First of all, the bill’s language takes pains to make two things clear.  One is that nothing in the bill changes existing laws, regulations, or policies that relate to the prohibition or allowance of hunting, shooting, or fishing on federal lands.  If a place, like a national park, is closed to recreational hunting due to existing rules, then it stays closed.  If a wilderness area is closed to vehicular traffic in order to preserve the habitat and wilderness environment, it will stay closed to vehicular traffic.  No matter how I tried to twist the language, I couldn’t make it spell out a requirement to build roads, quad trails, or anything else in existing wilderness areas.  It does, however, clearly state that providing access for hunting, shooting, and fishing should be a priority on lands where such activities are not otherwise prohibited.  That is, indeed, the stated purpose of the bill. 

The second thing it clarifies is that any new changes to prohibit or restric hunting, shooting, or fishing on federal lands that are currently open must be justified by legitimate considerations such as safety, scientifically proven environmental sensitivity, or national security.  These restrictions must then be revisited and approved on a regular basis. 

The bill also makes clear that management of the public lands, whether National Parks, BLM, or National Forest remains in the hands of the current managers.  These managers are still authorized and charged to develop and implement land management decisions… including hunting, shooting, and fishing access.  However, decisions that restrict those uses must meet the above requirements, and must be reviewed regularly.  It’s clear, by the way, that public safety is both a legitimate and reasonable rationale for restricting hunting and shooting in some places.  It is also clear that the bill will require the land managers to justify their decisions to prohibit hunting, shooting, or fishing and that future management plans must address these uses.  After the issue in the Los Padres National Forest last year (or was it 2010?), I have to agree that this level of accountability and oversight is necessary and good.  It may place a little additional burden on the land managers, but that’s not necessarily a bad thing. 

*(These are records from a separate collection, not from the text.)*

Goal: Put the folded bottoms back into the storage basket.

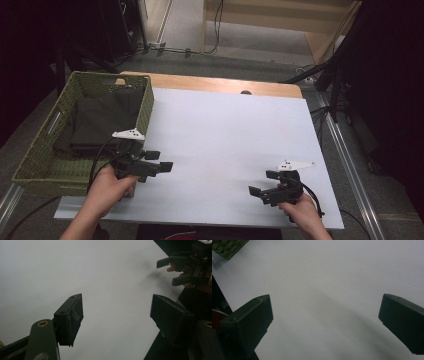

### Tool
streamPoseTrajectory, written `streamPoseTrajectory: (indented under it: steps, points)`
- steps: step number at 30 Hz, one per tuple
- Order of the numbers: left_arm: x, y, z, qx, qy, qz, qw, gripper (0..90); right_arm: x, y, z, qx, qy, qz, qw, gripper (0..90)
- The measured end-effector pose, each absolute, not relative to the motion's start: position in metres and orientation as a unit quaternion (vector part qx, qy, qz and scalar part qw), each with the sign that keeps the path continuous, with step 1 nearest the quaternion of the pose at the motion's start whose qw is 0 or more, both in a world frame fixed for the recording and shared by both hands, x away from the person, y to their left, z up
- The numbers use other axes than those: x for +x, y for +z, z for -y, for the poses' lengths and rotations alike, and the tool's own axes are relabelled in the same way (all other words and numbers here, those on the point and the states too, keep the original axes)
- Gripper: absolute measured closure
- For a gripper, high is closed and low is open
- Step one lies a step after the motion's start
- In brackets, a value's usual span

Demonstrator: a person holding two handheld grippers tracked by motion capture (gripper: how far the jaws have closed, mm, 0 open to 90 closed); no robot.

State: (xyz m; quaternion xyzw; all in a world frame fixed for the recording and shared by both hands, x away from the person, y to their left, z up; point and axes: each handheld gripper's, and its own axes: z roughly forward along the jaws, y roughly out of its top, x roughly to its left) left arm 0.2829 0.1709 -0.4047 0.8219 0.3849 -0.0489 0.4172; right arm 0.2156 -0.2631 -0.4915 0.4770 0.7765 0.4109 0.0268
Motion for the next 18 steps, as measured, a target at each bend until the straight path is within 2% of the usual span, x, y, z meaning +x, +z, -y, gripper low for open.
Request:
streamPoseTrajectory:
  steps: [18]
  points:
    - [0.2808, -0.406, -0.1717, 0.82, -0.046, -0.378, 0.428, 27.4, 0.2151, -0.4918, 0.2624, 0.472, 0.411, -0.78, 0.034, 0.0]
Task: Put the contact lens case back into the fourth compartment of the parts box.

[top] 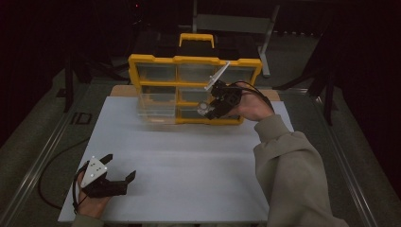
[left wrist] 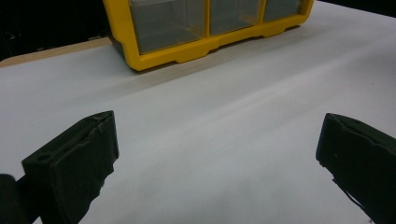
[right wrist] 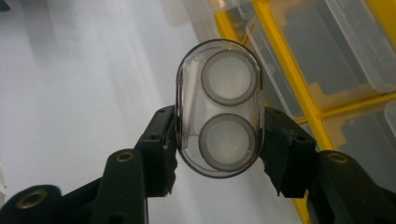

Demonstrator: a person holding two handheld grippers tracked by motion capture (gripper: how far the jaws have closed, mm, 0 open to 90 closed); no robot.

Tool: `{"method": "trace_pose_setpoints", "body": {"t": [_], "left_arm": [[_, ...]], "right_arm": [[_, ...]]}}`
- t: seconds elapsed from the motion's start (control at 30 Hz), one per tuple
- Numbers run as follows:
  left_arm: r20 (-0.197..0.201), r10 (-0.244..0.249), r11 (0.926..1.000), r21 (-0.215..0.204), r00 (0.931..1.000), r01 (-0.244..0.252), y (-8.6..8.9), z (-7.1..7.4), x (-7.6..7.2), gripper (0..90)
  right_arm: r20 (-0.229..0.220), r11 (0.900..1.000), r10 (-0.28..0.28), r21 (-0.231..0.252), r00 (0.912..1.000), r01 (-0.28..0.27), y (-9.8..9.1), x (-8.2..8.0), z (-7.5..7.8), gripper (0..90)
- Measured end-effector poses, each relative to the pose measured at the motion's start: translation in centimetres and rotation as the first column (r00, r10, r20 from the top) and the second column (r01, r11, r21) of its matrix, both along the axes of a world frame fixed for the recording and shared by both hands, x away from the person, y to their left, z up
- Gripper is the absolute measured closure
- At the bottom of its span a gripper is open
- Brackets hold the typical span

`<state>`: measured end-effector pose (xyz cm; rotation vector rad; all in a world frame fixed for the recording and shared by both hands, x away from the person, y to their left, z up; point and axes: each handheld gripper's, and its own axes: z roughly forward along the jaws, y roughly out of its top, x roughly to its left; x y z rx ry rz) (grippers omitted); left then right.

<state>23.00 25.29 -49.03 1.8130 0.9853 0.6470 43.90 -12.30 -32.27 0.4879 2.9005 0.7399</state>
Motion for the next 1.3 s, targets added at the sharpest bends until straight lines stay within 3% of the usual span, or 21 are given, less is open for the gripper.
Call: {"method": "trace_pose_setpoints", "body": {"t": [0.8,1.3], "left_arm": [[0.000,-0.001,1.0000,-0.003,1.0000,0.001,0.1,0.0,0.0,0.0],[0.000,0.000,1.0000,-0.002,1.0000,0.000,0.1,0.0,0.0,0.0]], "right_arm": [[0.026,0.9995,0.015,0.027,0.9996,-0.016,1.9,0.9,2.4,48.6],[0.027,0.9982,0.023,0.054,0.9994,-0.025,3.2,1.0,2.7,48.6]]}}
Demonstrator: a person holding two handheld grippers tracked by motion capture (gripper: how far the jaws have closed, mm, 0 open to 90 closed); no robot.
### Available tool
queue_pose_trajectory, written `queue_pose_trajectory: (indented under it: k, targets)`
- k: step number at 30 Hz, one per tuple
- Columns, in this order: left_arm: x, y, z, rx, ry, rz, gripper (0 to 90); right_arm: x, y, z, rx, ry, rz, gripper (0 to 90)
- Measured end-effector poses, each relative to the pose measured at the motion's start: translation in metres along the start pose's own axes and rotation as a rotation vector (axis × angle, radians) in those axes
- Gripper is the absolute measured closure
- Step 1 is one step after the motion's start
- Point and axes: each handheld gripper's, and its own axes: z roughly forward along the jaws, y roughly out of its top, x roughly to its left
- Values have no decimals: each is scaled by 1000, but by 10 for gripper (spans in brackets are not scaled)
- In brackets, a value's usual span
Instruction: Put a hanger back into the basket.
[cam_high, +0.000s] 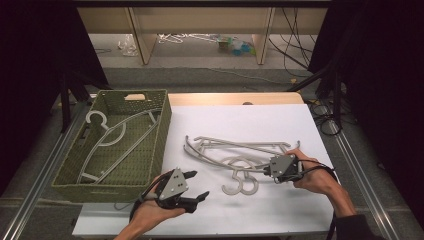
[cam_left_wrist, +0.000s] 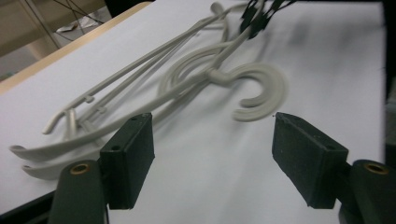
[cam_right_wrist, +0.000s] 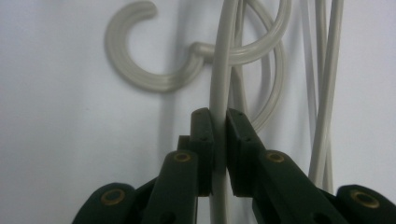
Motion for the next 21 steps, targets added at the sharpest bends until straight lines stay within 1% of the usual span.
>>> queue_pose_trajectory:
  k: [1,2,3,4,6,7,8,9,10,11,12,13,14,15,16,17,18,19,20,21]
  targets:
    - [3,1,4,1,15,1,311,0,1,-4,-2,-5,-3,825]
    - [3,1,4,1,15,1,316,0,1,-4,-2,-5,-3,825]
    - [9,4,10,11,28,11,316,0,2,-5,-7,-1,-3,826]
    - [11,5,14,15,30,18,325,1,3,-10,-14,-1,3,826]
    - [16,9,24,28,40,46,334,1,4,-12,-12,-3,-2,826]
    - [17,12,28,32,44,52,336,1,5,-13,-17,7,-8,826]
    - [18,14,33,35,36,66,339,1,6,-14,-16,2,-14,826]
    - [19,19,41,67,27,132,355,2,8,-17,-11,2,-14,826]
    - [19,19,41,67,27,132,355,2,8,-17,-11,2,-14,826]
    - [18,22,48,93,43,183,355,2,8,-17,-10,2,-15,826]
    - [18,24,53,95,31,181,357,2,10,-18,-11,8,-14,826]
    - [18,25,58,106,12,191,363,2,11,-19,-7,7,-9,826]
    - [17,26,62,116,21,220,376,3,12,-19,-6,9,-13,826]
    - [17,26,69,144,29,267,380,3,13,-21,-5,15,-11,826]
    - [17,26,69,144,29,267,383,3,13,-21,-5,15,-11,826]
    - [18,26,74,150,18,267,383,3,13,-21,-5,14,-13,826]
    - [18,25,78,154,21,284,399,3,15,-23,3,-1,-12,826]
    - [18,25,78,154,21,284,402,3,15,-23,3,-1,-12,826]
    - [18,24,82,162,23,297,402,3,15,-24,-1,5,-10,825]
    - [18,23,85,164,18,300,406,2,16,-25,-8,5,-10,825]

There were a couple of points in HR4089 that I found intriguing.  The first was the stipulation that, even on public lands closed to hunting, volunteers could be utilized to manage populations (e.g. elk, deer, and feral hogs).  This is already in practice in some places (Rocky Mountain National Park, Theodore Roosevelt National Park, etc.), and if I understand the bill correctly, this would extend to any federal land where such a program could be safely utilized.  I don’t think that’s a bad idea at all.  The other interesting addition was the section that apparently seeks to clarify the language in the Toxic Substances Control Act that prohibits the EPA from regulating lead ammunition and fishing tackle.  This is clearly an effort to head off the assault by the CBD and associated organizations to force the EPA to ban lead ammo and fishing tackle.  I don’t know if it’s really warranted, but I don’t see it as a harmful addition.

What I really don’t see here is anything that specifically does any of the things the bill’s opponents are claiming.  In fact, to my eyes, the bill addresses most of these concerns directly. 
Am I missing something?  I don’t think so, but I’m open to other perspectives.